• Task instructions
What you return should be every line below, word for word, and none of the images.

Recorded data below:

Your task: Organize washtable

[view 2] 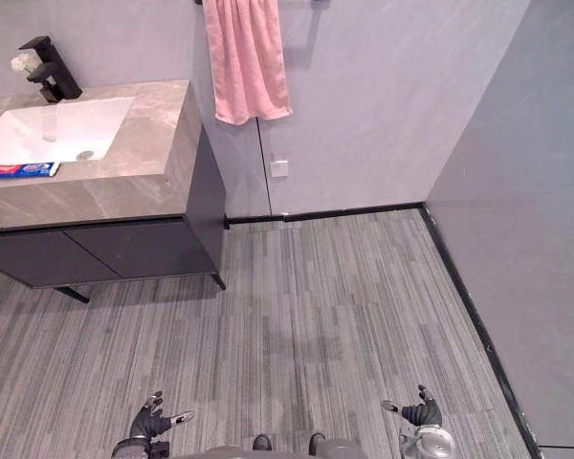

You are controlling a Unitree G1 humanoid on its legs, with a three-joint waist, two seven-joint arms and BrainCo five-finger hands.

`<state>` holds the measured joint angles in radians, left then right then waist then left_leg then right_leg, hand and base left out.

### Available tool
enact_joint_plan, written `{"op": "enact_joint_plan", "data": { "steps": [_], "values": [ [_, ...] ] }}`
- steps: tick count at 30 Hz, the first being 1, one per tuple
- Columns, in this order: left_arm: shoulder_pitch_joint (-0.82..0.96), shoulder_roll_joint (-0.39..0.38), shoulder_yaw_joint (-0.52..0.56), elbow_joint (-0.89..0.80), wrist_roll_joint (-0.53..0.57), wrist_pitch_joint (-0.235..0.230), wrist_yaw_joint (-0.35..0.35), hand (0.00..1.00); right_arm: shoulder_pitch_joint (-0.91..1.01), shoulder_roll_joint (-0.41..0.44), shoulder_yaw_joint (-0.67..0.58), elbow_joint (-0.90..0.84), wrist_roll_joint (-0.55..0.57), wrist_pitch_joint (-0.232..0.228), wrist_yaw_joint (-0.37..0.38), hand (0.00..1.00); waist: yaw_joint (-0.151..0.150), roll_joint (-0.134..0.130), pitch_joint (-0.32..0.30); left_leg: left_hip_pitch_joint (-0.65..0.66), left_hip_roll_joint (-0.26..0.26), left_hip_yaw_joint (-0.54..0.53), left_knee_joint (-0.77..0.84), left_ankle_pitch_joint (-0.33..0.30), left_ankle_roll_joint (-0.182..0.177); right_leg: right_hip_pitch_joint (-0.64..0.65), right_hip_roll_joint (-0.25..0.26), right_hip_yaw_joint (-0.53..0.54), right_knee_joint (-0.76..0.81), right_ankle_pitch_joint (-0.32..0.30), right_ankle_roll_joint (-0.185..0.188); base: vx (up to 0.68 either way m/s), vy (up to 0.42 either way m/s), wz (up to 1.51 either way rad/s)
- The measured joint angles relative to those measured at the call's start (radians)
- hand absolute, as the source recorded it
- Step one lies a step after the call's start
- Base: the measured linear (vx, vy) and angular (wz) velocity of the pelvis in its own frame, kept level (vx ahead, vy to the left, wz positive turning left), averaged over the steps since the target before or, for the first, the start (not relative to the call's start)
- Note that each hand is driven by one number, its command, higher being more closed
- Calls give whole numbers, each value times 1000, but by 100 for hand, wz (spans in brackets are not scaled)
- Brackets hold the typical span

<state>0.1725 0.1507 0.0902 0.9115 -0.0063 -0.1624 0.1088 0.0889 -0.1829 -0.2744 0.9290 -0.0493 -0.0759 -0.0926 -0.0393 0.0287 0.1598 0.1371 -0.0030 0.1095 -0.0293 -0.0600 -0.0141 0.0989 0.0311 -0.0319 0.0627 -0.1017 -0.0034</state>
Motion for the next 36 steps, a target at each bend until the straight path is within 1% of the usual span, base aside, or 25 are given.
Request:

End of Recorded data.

• Output for this task
Your task: Organize washtable

[view 2] 

You are controlling a Unitree G1 humanoid on its legs, with a three-joint waist, two seven-joint arms and BrainCo five-finger hands.

`<state>` holds the measured joint angles in radians, left then right then waist then left_leg then right_leg, hand and base left out.

### Available tool
enact_joint_plan, written `{"op": "enact_joint_plan", "data": { "steps": [_], "values": [ [_, ...] ] }}`
- steps: tick count at 30 Hz, the first being 1, one per tuple
- Columns, in this order: left_arm: shoulder_pitch_joint (-0.82..0.96), shoulder_roll_joint (-0.39..0.38), shoulder_yaw_joint (-0.52..0.56), elbow_joint (-0.89..0.80), wrist_roll_joint (-0.53..0.57), wrist_pitch_joint (-0.235..0.230), wrist_yaw_joint (-0.35..0.35), hand (0.00..1.00); right_arm: shoulder_pitch_joint (-0.91..1.01), shoulder_roll_joint (-0.41..0.44), shoulder_yaw_joint (-0.67..0.58), elbow_joint (-0.90..0.84), wrist_roll_joint (-0.55..0.57), wrist_pitch_joint (-0.232..0.228), wrist_yaw_joint (-0.37..0.38), hand (0.00..1.00); waist: yaw_joint (-0.151..0.150), roll_joint (-0.134..0.130), pitch_joint (-0.32..0.30); left_leg: left_hip_pitch_joint (-0.65..0.66), left_hip_roll_joint (-0.26..0.26), left_hip_yaw_joint (-0.54..0.53), left_knee_joint (-0.77..0.84), left_ankle_pitch_joint (-0.33..0.30), left_ankle_roll_joint (-0.182..0.177); right_leg: right_hip_pitch_joint (-0.64..0.65), right_hip_roll_joint (-0.25..0.26), right_hip_yaw_joint (-0.53..0.54), right_knee_joint (-0.76..0.81), right_ankle_pitch_joint (-0.32..0.30), right_ankle_roll_joint (-0.185..0.188); base: vx (up to 0.68 either way m/s), vy (up to 0.42 either way m/s), wz (up to 1.51 either way rad/s)
- The measured joint angles relative to those measured at the call's start (radians)
- hand absolute, as the source recorded it
- Step one lies a step after the call's start
- Base: the measured linear (vx, vy) and angular (wz) velocity of the pelvis in its own frame, kept level (vx ahead, vy to the left, wz positive turning left), averaged over the steps since the target before or, for the first, the start (not relative to the call's start)
- Note that each hand is driven by one number, its command, higher being more closed
- Calls give whole numbers, each value times 1000, but by 100 for hand, wz (spans in brackets are not scaled)
- Brackets hold the typical span

<state>0.1725 0.1507 0.0902 0.9115 -0.0063 -0.1624 0.1088 0.0889 -0.1829 -0.2744 0.9290 -0.0493 -0.0759 -0.0926 -0.0393 0.0287 0.1598 0.1371 -0.0030 0.1095 -0.0293 -0.0600 -0.0141 0.0989 0.0311 -0.0319 0.0627 -0.1017 -0.0034</state>
Motion for the next 36 steps, a target at each bend until the straight path is within 1% of the usual span, base aside, or 25 are given.
Request:

This exercise is finished.